* _TASK OBJECTIVE_:
Two lines mark the range in the entries below: the one holding "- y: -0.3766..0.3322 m" and the one holding "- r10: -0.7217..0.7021". Set down those two and all lines between them, exactly.

* _SUPPLIED MATERIAL_:
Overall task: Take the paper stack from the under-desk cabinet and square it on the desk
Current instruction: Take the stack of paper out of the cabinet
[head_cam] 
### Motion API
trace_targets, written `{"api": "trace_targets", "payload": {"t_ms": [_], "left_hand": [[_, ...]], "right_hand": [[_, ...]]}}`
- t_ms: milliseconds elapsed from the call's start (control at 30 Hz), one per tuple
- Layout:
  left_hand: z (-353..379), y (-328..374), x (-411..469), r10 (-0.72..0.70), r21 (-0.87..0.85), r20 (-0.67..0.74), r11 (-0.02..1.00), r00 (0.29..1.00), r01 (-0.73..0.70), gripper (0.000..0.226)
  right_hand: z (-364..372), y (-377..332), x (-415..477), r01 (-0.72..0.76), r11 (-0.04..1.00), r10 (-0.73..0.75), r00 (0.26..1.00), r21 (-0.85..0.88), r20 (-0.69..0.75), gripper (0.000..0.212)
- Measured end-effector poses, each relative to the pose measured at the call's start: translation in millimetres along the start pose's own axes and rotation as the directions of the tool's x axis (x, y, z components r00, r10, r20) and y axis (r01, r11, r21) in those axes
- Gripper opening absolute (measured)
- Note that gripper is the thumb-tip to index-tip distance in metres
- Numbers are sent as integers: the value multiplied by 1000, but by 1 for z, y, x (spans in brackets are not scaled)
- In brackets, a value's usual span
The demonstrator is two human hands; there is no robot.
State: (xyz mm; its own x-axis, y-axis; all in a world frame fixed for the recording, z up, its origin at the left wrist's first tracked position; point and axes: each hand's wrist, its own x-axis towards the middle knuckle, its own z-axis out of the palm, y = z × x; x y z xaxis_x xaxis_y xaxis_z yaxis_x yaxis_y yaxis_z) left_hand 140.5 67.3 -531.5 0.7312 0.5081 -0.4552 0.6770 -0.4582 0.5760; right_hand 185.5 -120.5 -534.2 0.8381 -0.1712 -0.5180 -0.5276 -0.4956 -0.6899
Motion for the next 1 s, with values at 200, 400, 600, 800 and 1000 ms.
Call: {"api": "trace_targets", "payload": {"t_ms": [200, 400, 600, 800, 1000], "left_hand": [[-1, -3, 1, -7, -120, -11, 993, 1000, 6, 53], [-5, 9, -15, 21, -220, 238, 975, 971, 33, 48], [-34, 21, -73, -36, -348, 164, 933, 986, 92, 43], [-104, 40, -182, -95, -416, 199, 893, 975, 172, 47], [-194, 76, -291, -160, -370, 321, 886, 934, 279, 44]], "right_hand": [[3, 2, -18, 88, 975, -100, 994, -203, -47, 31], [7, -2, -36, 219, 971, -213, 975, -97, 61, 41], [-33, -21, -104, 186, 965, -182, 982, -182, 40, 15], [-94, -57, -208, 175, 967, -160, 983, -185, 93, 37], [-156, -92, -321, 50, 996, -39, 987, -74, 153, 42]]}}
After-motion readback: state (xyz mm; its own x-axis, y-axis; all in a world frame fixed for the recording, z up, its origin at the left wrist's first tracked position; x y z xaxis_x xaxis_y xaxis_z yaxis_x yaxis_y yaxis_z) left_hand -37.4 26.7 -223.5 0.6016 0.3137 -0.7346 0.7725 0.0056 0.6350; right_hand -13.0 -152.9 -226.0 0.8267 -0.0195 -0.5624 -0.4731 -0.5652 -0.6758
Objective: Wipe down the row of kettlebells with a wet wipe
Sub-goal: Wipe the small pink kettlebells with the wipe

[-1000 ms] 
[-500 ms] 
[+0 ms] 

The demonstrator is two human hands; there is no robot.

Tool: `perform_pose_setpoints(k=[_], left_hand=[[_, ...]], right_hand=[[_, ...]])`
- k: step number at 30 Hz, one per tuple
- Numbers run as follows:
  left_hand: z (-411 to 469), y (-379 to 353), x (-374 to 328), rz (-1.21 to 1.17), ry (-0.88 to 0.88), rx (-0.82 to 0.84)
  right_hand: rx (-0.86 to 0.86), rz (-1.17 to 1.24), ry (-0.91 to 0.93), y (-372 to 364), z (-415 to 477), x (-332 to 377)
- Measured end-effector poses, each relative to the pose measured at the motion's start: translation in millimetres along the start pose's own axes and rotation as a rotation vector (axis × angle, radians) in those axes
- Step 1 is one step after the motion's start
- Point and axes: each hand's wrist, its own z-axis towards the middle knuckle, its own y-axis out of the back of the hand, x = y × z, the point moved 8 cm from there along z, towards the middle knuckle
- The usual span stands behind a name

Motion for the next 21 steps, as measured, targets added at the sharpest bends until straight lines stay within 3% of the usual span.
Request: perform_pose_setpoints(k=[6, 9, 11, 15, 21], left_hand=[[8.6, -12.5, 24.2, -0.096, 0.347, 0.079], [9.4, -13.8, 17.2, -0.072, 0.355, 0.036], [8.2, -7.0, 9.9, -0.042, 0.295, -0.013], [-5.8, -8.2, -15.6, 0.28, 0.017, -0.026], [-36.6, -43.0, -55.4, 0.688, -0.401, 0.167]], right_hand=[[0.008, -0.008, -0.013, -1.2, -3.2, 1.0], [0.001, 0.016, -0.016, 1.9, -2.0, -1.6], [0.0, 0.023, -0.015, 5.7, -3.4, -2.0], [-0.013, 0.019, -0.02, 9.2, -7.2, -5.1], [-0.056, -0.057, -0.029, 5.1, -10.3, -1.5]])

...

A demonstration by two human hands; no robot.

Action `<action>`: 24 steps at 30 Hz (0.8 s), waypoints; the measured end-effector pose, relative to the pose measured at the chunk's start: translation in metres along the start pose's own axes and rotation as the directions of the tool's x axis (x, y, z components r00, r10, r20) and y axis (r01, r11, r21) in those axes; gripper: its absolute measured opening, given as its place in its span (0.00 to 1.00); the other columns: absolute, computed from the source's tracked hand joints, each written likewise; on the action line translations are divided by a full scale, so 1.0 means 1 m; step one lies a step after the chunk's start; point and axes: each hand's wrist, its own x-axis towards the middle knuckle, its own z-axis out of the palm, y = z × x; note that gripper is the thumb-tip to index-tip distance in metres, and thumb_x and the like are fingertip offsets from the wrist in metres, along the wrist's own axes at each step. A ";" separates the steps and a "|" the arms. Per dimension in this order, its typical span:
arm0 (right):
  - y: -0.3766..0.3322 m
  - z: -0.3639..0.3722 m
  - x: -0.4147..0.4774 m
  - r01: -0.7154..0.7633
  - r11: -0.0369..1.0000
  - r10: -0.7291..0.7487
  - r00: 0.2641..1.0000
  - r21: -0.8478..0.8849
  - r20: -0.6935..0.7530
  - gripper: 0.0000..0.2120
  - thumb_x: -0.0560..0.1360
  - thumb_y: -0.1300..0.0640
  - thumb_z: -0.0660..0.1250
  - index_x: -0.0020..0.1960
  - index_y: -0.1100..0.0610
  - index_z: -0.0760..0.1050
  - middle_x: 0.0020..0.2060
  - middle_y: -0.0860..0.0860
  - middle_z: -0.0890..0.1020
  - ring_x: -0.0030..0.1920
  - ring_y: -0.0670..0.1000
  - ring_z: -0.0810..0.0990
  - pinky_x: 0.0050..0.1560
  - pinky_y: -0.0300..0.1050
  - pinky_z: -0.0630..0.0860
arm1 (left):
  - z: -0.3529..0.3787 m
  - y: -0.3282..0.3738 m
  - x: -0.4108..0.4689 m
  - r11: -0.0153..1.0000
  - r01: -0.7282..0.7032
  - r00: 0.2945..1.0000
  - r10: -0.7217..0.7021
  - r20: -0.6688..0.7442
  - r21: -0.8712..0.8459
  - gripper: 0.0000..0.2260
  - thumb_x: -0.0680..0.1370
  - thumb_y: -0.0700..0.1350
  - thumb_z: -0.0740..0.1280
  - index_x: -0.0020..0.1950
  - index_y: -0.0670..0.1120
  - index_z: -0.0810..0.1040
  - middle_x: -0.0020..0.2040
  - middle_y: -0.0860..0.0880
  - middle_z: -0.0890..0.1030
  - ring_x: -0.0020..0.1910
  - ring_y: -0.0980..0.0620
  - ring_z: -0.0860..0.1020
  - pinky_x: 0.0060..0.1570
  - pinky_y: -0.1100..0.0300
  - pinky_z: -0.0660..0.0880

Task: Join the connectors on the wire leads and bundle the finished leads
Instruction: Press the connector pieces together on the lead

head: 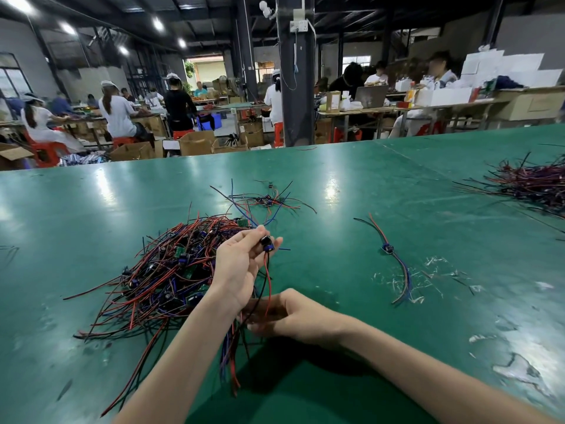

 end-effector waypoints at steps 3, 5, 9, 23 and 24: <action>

* _ANSWER BOX_:
  - y: -0.3766..0.3322 m
  - z: -0.3639..0.3722 m
  - x: -0.4147..0.4774 m
  - r01: -0.7154..0.7633
  - r11: -0.0369..1.0000
  - r10: -0.7291..0.7487
  - r00: 0.2641..1.0000
  - r21: -0.8478..0.8849
  - r20: -0.6935..0.7530
  - gripper: 0.0000..0.2120
  - thumb_x: -0.0560..0.1360
  - thumb_y: -0.1300..0.0640
  - thumb_z: -0.0660..0.1250
  - index_x: -0.0020..0.1960
  - index_y: -0.1100..0.0610
  - index_z: -0.0760..0.1050
  - middle_x: 0.0020..0.2060
  - middle_y: -0.0860..0.0860
  - middle_z: -0.0890..0.1020
  - ring_x: -0.0030..0.1920
  - ring_y: -0.0670..0.1000
  - ring_z: -0.0810..0.0990
  - pinky_x: 0.0050..0.1560
  - pinky_y: -0.0300..0.1050
  - pinky_z: -0.0630..0.0860
arm1 (left):
  - z: -0.3529..0.3787 m
  - y: -0.3282..0.3738 m
  - x: -0.4108..0.4689 m
  - r11: -0.0153..1.0000
  - r01: -0.7282..0.7032
  - r00: 0.2945..1.0000
  - r10: -0.7217..0.7021

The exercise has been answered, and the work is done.